Brrr
door Johanna Brouwer
Het is 1962 en vlak voor de kerstvakantie valt de winter in. Met een watergang voor de deur is dat een fijn vooruitzicht, want dan kan ik schaatsen.
Het vriest ook meteen lekker door en na een paar dagen al komt oba (dat zeggen wij zo: oba, geen opa) op de fiets uit Westkapelle om schaatsles te geven. Ik mag het gaan proberen op ruiters, een tamelijk korte schaats met een ijzer dat aan de voorkant een ronding heeft. Oba maakt de riempjes stevig vast en dan mag ik het proberen. Het valt nog niet mee om overeind te blijven en het is ook niet gauw goed: “recht op je schaats staan, afzetten naar rechts, naar links” schalt oba’s stem over het ijs. Aan het eind van de middag kan ik al bijna twintig slagen zonder te vallen!
Dan is het Kerst en gaan de schaatsen even in een krant in de bijkeuken. Volgens papa blijft het nog wel een hele week vriezen en dan kun je op zon- en feestdagen best binnenblijven. Behalve als de volgende dag de dooi invalt, dan is hij erg rekkelijk en mag je nog de hele dag op het ijs; maar deze keer dus niet.

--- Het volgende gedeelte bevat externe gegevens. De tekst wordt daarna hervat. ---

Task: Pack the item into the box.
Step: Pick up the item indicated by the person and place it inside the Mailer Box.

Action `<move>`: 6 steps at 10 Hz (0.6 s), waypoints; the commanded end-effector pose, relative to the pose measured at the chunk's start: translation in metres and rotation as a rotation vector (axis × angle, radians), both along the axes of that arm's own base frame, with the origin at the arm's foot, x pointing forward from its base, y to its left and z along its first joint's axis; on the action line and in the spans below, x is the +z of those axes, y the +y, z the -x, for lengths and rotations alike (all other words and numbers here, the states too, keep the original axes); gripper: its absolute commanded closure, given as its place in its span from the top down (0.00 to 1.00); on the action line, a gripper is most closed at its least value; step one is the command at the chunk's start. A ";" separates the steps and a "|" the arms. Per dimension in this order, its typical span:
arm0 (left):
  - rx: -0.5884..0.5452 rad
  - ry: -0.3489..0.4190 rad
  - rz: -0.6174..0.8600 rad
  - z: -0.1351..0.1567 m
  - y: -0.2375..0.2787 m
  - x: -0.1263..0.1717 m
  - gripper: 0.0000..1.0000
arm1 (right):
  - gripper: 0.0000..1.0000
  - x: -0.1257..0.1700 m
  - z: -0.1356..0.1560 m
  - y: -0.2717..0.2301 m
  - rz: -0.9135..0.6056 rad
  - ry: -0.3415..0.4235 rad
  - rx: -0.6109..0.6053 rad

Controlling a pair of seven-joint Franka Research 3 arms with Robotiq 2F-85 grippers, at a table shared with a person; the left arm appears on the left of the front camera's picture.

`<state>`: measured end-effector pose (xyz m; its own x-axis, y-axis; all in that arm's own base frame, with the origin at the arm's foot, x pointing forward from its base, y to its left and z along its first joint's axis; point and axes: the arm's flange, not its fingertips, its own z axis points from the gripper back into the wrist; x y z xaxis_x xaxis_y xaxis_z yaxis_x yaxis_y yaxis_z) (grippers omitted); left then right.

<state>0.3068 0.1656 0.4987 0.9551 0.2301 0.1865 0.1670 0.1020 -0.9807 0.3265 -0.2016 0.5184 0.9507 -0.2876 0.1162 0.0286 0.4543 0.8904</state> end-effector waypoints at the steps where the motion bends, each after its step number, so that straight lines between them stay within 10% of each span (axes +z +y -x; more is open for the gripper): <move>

En dan begint het te sneeuwen en niet weinig ook. Als het dan ook nog hard gaat waaien, kan op een ochtend de achterdeur niet meer open en zijn we ingesneeuwd. Die achterdeur is snel genoeg uitgegraven, maar in de Welzingse polder is het een puinhoop; op het stukje Schroeweg waar wij wonen, valt het nog wel mee, maar verderop waar de B-wegen omzoomd zijn met meidoorns en ander struikgewas is er geen doorkomen aan. De bosjes zijn muren van sneeuw geworden en daartussen ligt er ook wel een meter. De schaatspret is ook wel even klaar.
Meteen doemen er problemen op, want Machielse uit Ritthem kan er met de melkauto niet doorheen en waar blijf je dan met de melk van de koeien. Die moet wel binnen afzienbare tijd verwerkt worden en daarom haalt mama de karnstok van de vliering en begint ze aan het vermoeiende werk van boter maken.
Als de melk een paar uur in de melkbussen staat, gaat de room in de melk vanzelf boven drijven. Die hevelt mama dan over in een andere melkbus en als alle room daarin zit, gaat de karnstok erin. Dat is een houten stok met aan de onderkant een kruis. Door de stok op en neer door de room te bewegen en tegelijkertijd te draaien, gaat de room schiften en klonteren. Die klonters schept mama op een theedoek die in een zeef ligt en als al het vocht eruit is gelekt, kneedt ze de klonten samen tot een flinke kluit boter.
Voorlopig hoeft mama geen boter meer te kopen. Vervelend is wel dat het brood op raakt en bakker Hendrickx er met zijn kar ook niet door kan zodat papa lopend naar het Oranjeplein in Oost-Souburg moet om broden te halen.
En na de vakantie moet ik ook weer op school zien te komen en dat is vier kilometer op het fietsje; maar dat is een ander verhaal.